◆ **TASK DETAILS**
Write out the material below exactly, with no line missing.

________________

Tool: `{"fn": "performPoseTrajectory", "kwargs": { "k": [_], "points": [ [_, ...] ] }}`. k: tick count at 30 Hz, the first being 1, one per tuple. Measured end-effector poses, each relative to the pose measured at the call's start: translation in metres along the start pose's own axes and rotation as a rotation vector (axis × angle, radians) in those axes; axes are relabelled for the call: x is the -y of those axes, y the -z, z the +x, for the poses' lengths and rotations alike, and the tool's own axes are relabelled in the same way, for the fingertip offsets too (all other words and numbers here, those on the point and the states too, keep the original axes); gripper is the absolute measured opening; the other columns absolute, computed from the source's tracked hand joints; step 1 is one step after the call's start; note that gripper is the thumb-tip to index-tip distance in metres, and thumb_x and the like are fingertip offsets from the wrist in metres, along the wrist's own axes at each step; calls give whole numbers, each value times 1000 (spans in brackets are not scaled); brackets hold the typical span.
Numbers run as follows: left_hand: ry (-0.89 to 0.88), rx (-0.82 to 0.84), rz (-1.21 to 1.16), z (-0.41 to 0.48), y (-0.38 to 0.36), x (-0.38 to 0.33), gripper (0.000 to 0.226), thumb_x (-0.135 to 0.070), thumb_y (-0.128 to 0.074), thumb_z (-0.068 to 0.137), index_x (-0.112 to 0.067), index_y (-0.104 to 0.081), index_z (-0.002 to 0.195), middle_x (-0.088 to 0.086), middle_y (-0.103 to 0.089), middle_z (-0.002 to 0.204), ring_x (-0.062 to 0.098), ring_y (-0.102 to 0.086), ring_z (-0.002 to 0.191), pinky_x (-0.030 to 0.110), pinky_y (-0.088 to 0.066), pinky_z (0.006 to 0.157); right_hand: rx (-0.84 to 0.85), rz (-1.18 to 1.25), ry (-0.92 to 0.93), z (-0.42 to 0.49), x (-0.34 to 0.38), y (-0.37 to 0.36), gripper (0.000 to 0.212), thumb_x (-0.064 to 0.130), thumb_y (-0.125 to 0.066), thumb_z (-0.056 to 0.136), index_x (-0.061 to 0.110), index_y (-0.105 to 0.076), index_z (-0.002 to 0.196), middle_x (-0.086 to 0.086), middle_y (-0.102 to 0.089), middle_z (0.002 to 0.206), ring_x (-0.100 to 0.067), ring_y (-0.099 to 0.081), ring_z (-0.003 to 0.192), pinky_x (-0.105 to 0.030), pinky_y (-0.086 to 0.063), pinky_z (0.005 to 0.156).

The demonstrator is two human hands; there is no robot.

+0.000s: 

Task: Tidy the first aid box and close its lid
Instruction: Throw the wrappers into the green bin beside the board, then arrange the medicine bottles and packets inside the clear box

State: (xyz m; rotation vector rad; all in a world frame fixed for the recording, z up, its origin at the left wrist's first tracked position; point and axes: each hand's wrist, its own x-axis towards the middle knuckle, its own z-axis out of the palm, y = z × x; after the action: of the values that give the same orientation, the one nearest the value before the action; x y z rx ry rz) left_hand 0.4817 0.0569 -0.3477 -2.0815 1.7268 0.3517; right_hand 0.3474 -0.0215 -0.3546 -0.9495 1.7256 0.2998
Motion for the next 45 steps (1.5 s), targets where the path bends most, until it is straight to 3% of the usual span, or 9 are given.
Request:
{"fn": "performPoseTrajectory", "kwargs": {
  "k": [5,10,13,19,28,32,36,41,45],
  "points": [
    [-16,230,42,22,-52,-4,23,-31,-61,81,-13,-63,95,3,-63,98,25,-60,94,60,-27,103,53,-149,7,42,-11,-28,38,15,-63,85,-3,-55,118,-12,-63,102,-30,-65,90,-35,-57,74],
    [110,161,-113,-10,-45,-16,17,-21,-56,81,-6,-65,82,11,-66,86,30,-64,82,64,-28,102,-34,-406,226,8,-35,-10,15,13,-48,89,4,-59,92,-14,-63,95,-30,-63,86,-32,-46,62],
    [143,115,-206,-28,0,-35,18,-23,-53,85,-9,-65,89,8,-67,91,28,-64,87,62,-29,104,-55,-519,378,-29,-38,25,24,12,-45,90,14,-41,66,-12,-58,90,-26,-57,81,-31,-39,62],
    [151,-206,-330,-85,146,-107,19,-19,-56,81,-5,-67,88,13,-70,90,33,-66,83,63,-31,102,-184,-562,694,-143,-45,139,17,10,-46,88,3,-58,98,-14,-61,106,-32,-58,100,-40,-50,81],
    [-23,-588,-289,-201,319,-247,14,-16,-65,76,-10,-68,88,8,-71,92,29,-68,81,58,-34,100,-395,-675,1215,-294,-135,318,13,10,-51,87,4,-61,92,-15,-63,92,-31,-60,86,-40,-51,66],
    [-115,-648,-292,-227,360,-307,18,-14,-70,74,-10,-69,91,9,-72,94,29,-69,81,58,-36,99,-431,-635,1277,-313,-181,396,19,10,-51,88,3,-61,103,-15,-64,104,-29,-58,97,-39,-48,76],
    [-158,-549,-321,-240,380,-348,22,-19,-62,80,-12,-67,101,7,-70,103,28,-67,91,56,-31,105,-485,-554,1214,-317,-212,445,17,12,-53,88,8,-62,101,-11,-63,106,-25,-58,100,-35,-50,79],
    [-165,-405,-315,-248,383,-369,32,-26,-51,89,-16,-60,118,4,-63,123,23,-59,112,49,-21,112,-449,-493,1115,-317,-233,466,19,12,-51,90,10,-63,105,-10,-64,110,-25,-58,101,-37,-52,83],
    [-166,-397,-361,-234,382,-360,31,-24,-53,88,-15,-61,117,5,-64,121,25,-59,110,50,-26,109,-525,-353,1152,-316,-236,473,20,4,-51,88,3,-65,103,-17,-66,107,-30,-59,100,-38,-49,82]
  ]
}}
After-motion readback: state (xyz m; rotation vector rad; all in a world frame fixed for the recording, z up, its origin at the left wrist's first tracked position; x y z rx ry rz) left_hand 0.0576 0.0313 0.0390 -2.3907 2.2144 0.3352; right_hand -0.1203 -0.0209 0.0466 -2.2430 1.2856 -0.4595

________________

◆ **TASK ANSWER**
Tool: `{"fn": "performPoseTrajectory", "kwargs": { "k": [_], "points": [ [_, ...] ] }}`. k: tick count at 30 Hz, the first being 1, one per tuple. Measured end-effector poses, each relative to the pose measured at the call's start: translation in metres along the start pose's own axes and rotation as a rotation vector (axis × angle, radians) in those axes; axes are relabelled for the call: x is the -y of those axes, y the -z, z the +x, for the poses' lengths and rotations alike, and the tool's own axes are relabelled in the same way, for the fingertip offsets too (all other words and numbers here, those on the point and the states too, keep the original axes); gripper is the absolute measured opening; the other columns absolute, computed from the source's tracked hand joints; step 1 is one step after the call's start; note that gripper is the thumb-tip to index-tip distance in metres, and thumb_x and the like are fingertip offsets from the wrist in metres, along the wrist's own axes at each step; calls give whole numbers, each value times 1000 (spans in brackets are not scaled); brackets hold the typical span.
Numbers run as follows: left_hand: ry (-0.89 to 0.88), rx (-0.82 to 0.84), rz (-1.21 to 1.16), z (-0.41 to 0.48), y (-0.38 to 0.36), x (-0.38 to 0.33), gripper (0.000 to 0.226), thumb_x (-0.135 to 0.070), thumb_y (-0.128 to 0.074), thumb_z (-0.068 to 0.137), index_x (-0.112 to 0.067), index_y (-0.104 to 0.081), index_z (-0.002 to 0.195), middle_x (-0.088 to 0.086), middle_y (-0.103 to 0.089), middle_z (-0.002 to 0.204), ring_x (-0.062 to 0.098), ring_y (-0.102 to 0.086), ring_z (-0.002 to 0.191), pinky_x (-0.030 to 0.110), pinky_y (-0.088 to 0.066), pinky_z (0.006 to 0.157); right_hand: rx (-0.84 to 0.85), rz (-1.18 to 1.25), ry (-0.92 to 0.93), z (-0.42 to 0.49), x (-0.34 to 0.38), y (-0.37 to 0.36), gripper (0.000 to 0.212), thumb_x (-0.064 to 0.130), thumb_y (-0.125 to 0.066), thumb_z (-0.056 to 0.136), index_x (-0.061 to 0.110), index_y (-0.105 to 0.076), index_z (-0.002 to 0.196), middle_x (-0.086 to 0.086), middle_y (-0.102 to 0.089), middle_z (0.002 to 0.206), ring_x (-0.100 to 0.067), ring_y (-0.099 to 0.081), ring_z (-0.003 to 0.192), pinky_x (-0.105 to 0.030), pinky_y (-0.086 to 0.063), pinky_z (0.005 to 0.156).

The demonstrator is two human hands; there is no robot.

+0.000s: 

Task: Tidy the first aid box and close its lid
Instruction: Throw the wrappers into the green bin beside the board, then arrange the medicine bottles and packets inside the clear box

State: (xyz m; rotation vector rad; all in a world frame fixed for the recording, z up, its origin at the left wrist's first tracked position; point and axes: each hand's wrist, its own x-axis towards the middle knuckle, its own z-axis out of the palm, y = z × x; after the action: of the values that give the same orientation, the one nearest the value before the action; x y z rx ry rz) left_hand 0.4817 0.0569 -0.3477 -2.0815 1.7268 0.3517; right_hand 0.3474 -0.0215 -0.3546 -0.9495 1.7256 0.2998
Motion for the next 45 steps (1.5 s), targets where the path bends most, until it is straight to 3% of the usual span, or 9 are given.
Request:
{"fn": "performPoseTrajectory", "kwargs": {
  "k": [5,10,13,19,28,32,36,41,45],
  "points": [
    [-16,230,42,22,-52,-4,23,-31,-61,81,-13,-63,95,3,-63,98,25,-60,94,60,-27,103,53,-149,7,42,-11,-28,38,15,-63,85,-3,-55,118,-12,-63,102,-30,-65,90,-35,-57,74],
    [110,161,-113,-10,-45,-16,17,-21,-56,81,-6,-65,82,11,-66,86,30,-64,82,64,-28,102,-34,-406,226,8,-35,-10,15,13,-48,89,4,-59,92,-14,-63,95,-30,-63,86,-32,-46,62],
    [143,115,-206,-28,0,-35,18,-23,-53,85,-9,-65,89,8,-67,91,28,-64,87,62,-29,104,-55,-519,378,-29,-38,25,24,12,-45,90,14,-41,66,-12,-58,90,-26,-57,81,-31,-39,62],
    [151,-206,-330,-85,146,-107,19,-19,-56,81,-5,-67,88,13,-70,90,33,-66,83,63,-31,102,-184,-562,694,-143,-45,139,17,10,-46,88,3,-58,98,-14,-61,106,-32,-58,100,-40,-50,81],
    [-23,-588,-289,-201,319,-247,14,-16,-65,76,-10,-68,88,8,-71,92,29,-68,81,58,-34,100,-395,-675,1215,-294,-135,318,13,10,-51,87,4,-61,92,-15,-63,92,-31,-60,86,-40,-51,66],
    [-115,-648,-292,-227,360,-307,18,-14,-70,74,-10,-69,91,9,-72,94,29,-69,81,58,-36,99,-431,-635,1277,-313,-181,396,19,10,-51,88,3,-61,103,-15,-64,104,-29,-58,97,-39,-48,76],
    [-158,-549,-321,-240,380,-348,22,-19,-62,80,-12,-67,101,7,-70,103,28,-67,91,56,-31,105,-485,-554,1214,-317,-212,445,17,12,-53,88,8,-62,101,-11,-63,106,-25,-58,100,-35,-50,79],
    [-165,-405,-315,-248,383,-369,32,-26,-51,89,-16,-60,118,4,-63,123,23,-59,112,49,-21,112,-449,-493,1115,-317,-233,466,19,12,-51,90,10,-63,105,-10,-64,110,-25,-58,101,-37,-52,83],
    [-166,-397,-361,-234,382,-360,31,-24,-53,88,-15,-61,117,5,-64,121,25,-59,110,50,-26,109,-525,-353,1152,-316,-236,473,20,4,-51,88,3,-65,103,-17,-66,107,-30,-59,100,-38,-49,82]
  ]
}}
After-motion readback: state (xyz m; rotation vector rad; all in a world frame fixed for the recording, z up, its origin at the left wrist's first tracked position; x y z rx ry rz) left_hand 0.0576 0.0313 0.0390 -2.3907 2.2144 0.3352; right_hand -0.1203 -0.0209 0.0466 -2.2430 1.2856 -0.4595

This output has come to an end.